Dopo il viaggio in Libia del Premier Draghi – con conseguenti polemiche per le “mancate” parole sui comportamenti della guardia costiera libica in passato sui migranti e sui centri di detenzione – su “La Stampa” interviene per dire la “sua” versione l’ex Ministro dell’Interno Marco Minniti (sotto il Governo Gentiloni, ndr). Citato da quotidiani ed esperti sia come principale protagonista della stagione degli accordi italo-libici sul fronte immigrazione, sia per le recenti indagini mosse dalla Ministra della Giustizia Marta Cartabia sulla Procura di Trapani per presunte intercettazioni illecite a giornalisti che indagavano sulle attività di ong e traffico di esseri umani in Libia.



«Le intercettazioni a carico dei giornalisti destano giusti e forti interrogativi. E ha fatto bene la ministra Cartabia a ordinare un’ispezione a Trapani», spiega l’attuale manager per la Fondazione Leonardo. In merito però a chi ebbe ordinato a suo tempo quelle intercettazioni, l’allora Ministro del Viminale si difende: «La polizia giudiziaria, da qualsiasi ministero provenga, dipende solo ed esclusivamente dal magistrato». Non in pochi avevano infatti messo sula graticola per quelle intercettazioni ai giornalisti lo stesso Minniti, che però ribatte a “La Stampa” «In Italia esiste la separazione dei poteri e ne sono orgoglioso. Solo chi non conosce il nostro Paese può pensare che da noi possa esistere un magistrato che si fa dare ordini da un ministro».



LA VERSIONE DI MINNITI SULLA LIBIA (E NON SOLO)

Il cronista Paolo Griseri fa però notare a Minniti come esista una nota del 12 dicembre 2016 scritta dall’ufficio immigrazione del dipartimento di pubblica sicurezza e indirizzata allo Sco, nella quale si suggeriscono le linee di azione dell’indagine che ha finito per intercettare i giornalisti. Qui Minniti fa notare che in quei giorni giurava al Quirinale da Ministro dell’Interno, ma non per questo vi è da coinvolgere il suo predecessore Angelino Alfano «Questo genere di relazioni non passano dal ministro. Sono note degli uffici.
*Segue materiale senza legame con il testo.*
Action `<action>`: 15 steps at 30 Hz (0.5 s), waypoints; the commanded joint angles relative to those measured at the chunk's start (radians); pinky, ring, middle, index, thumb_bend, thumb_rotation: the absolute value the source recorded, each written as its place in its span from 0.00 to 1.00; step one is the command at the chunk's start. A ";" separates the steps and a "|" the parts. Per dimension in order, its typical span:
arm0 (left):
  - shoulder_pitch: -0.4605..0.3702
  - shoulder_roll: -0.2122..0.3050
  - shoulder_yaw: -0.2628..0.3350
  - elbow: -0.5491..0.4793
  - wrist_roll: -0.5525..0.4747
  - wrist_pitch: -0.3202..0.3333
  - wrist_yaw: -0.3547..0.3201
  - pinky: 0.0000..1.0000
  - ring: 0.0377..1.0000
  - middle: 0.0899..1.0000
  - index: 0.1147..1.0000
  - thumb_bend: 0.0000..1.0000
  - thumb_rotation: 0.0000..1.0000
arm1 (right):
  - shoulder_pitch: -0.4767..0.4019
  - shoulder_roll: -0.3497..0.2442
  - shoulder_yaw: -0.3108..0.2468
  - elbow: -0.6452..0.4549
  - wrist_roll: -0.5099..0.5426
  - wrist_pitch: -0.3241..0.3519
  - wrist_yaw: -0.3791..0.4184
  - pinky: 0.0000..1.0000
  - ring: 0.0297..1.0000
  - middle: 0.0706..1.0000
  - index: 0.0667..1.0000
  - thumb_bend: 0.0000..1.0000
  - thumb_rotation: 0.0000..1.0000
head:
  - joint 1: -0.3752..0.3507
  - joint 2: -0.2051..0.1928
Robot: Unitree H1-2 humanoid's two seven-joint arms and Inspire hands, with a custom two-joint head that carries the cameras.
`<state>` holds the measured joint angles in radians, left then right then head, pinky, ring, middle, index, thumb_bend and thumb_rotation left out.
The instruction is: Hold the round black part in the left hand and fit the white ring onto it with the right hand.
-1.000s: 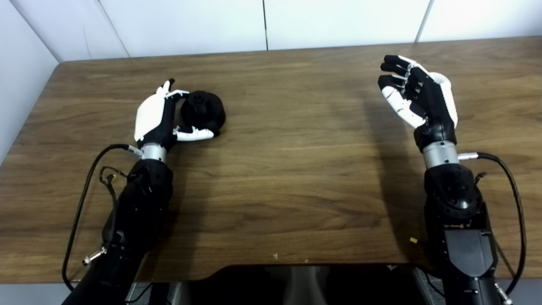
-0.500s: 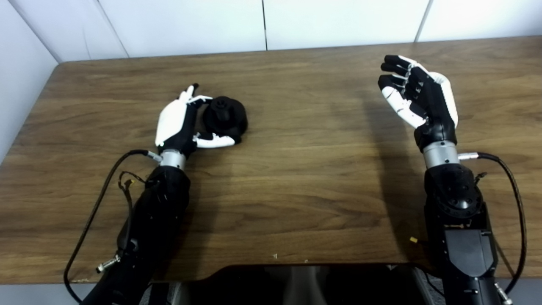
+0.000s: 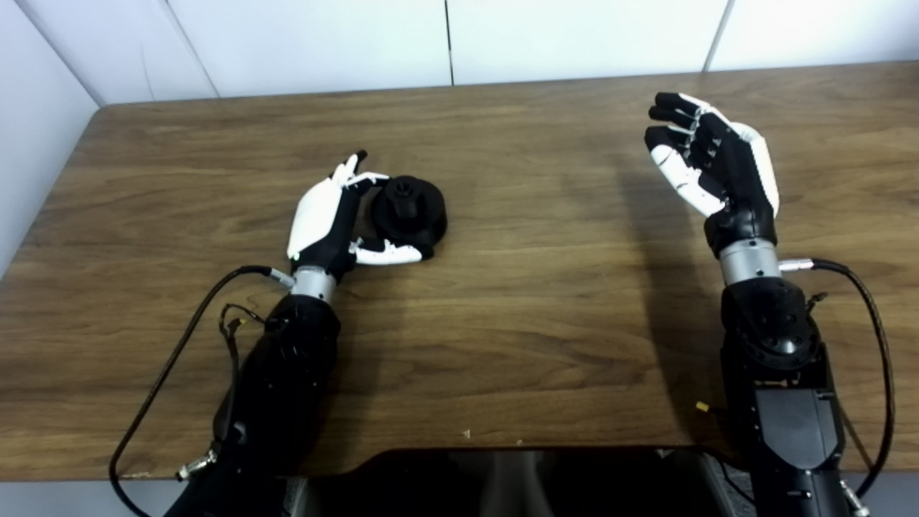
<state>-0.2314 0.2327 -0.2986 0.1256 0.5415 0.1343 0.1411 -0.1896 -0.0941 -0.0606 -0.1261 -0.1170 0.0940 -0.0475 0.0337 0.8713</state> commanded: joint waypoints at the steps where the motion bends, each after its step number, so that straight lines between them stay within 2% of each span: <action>1: 0.013 -0.009 -0.027 -0.017 0.023 -0.010 -0.039 1.00 1.00 1.00 0.56 0.97 0.28 | -0.038 -0.005 -0.006 -0.025 0.005 -0.040 -0.007 0.71 0.71 0.74 0.74 0.59 0.43 | 0.001 0.001; 6: 0.025 -0.024 -0.036 -0.034 0.016 -0.029 -0.053 1.00 1.00 1.00 0.56 0.96 0.27 | -0.037 -0.003 -0.006 -0.029 0.000 -0.034 -0.011 0.70 0.71 0.74 0.74 0.58 0.42 | 0.001 -0.002; 9: 0.029 -0.033 -0.046 -0.039 0.032 -0.040 -0.057 1.00 1.00 1.00 0.56 0.97 0.29 | -0.038 -0.002 -0.005 -0.027 0.000 -0.036 -0.013 0.71 0.71 0.74 0.74 0.58 0.42 | 0.001 -0.001; 15: 0.032 -0.057 -0.066 -0.056 0.030 -0.032 -0.086 1.00 1.00 1.00 0.56 0.98 0.28 | -0.038 -0.003 -0.006 -0.033 0.000 -0.029 -0.013 0.71 0.71 0.75 0.74 0.58 0.43 | 0.001 -0.001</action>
<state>-0.1987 0.1792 -0.3478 0.0837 0.5499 0.0991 0.0854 -0.1896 -0.0941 -0.0624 -0.1262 -0.1182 0.0941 -0.0532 0.0337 0.8698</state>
Gli uffici hanno una loro autonomia operativa». Tornando sull’inchiesta di Trapani, i giornalisti poi intercettati stavano indagando su presunti legami tra il Governo italiano e il trafficante di migranti e capo della Guardia Costiera libica, Abdul Rahaman Milan detto Bija (arrestato nell’ottobre 2020) «No, non l’ho mai incontrato. Si è parlato di un suo viaggio in Italia su invito dell’Organizzazione per l’immigrazione di Ginevra. All’epoca si presentava come ufficiale della Guardia costiera libica e la formazione della guardia costiera libica era un compito dell’Ue».



Minniti venne poi anche accusato di aver dato il via al processo di “criminalizzazione” e attacco alle Ong che operano nel Mediterraneo, ma l’ex Ministro smentisce su tutta la linea il cosiddetto “codice di comportamento Minniti” «è falso. Nel 2017-2018 avevamo messo a punto un dispositivo di ricerca e soccorso in mare di cui facevano parte le ong. In quel periodo la guardia costiera italiana operava in acque libiche e questo è accaduto fino alla fine della mia esperienza di governo. Non abbiamo mai chiuso nessun porto e la situazione era molto complicata: nel 2016 arrivarono 180mila immigrati e nel 2017 se ne prevedevano 250mila. In 36 ore arrivarono 13.500 persone. Non 26 barconi, 26 navi contemporaneamente». Di contro però occorre che vi sia regolamentazioni chiare anche in quanto possono fare e operare le stesse Ong, chiarisce Minniti: «Se le ong assumono un ruolo rilevante nella gestione delle emergenze umanitarie è normale che si coordino con il Paese. Se un magistrato ritiene utile un’ispezione con la polizia giudiziaria, è giusto che possa farlo». Restano le prove certe di recenti inchieste internazionali di quali orrori venissero perpetrati (e non è detto che siano conclusi tutt’oggi, ndr) nei campi di detenzione in Libia, con l’ex Ministro Pd che sottolinea la necessità di “realpolitik” assieme al pieno rispetto dei diritti umani «Quando ero ministro siamo riusciti per la prima volta a portare in Libia l’Onu e a consentire che ispezionasse i campi. Nello stesso tempo abbiamo avviato con Onu e Conferenza episcopale italiana i corridoi umanitari proprio per svuotare quei campi. Un lavoro progressivo, passo dopo passo. Che sarebbe proseguito se nel 2018 non avessimo perso le elezioni e il governo successivo non avesse cambiato politica».